Composer Daniel Felsenfeld (b.1970) has been commissioned and performed by Simone Dinnerstein, Opera On Tap, the Chorus of Trinity Wall Street, Metropolis Ensemble, Meerenai Shim, Two Sense (Lisa Moore and Ashley Bathgate), ASCAP, San Jose Opera, ETHEL, Great Noise Ensemble, American Opera Projects, the Da Capo Chamber Players, Transit, Redshift, Nadia Sirota, Blair McMillen, Two Sides Sounding, Parhelion Trio, Alcyone Ensemble, Friction Quartet, Kristin Elgersma, Eleanor Taylor and Jen Devore, Holly Chatham, Momenta Quartet, Nouvelle Ensemble Moderne, Cornelius Duffallo, Stephianie Mortimore, Mellissa Hughes, Corey Dargel, Jenny Lin, New York City Opera (VOX), ACME, Redshift, New Gallery Consert Series, Gabriella Diaz, Sarah Bob, Jody Redhage, Caroline Worra, New England Conservatory Philharmonic in venues such as Carnegie Hall, Galapagos Art Space, The Kimmell Center, Jordan Hall, the Kitchen, Miller Theatre, Stanford University, Harvard University, The Stone, Brown University, Le Poisson Rouge, City Winery, and the Kennedy Center in Washington, D.C. as part of the BEAT Festival, MATA Festival, Make Music New York, 21c Liederabend, Opera Grows in Brooklyn, New Brew, Serial Underground, and John Wesley Harding’s Cabinet of Wonders.
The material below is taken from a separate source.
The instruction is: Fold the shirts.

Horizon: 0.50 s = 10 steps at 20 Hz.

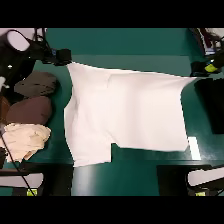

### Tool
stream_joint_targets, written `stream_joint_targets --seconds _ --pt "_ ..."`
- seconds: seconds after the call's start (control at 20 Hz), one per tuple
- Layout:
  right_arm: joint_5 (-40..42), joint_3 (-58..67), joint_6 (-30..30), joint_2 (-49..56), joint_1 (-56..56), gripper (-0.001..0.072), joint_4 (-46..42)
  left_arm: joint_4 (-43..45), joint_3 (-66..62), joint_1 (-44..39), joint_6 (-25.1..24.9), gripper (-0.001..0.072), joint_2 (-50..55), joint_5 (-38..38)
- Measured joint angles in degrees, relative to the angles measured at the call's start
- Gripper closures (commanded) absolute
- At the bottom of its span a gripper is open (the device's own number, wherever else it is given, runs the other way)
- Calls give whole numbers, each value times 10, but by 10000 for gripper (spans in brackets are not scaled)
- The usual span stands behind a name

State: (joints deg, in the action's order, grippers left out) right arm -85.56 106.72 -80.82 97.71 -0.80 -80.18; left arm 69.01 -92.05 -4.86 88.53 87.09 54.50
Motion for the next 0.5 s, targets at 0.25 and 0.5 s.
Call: stream_joint_targets --seconds 0.25,0.5 --pt "37 71 0 61 4 701 -2 -8 -19 25 -5 687 45 -51" --pt "49 1 0 22 4 701 -5 -10 -24 33 -40 687 52 55"
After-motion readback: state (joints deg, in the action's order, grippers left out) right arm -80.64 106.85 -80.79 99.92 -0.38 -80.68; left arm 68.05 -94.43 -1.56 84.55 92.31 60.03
Future projects include pieces for Sequitur (based on unpublished writings of David Foster Wallace), an opera based on the life of Dr. Kinsey for Opera on Tap, Kathy Supove, Michael Zegarski, Great Noise, Ashley Bathgate and Ensemble 212, Vocallective, Cadillac Moon Ensemble and Vision Into Art.
Vivian says
“IF I SLEEP, WHO’LL GIVE ME THE MOON?” A quote that resonated so much with me and I’m sure I’ll keep forever. This is such great writing (despite me not fully understanding all the musical terms. Great post 🙂
Megan Ihnen says
Hi Vivian,
Thank you so much for checking it out! I appreciate you leaving a comment too!
Donna Marie Castaner says
wow – at first I thought this didn’t apply to me – I thought of sleep as easy to come by, but on further reflection realize I rise many times during the night (for various reasons)- never having quite grasped the significance of the night time “moon” hours, although the songs live within (Moon River, Moonlight Sonata, Fly Me to the Moon, among my favorites) – Training in therapeutic music for transition and healing has put me in touch with traditional and not so traditional “lullabies”. I look forward to hearing the end results of this project of wordless lullabies – so much healing can be carried in just the music alone…
Megan Ihnen says
Hi Donna,
Yes, you bring up such a good point! Even if we’re not sleepless, we can still have a lot of healing during that time of the evening/night with music.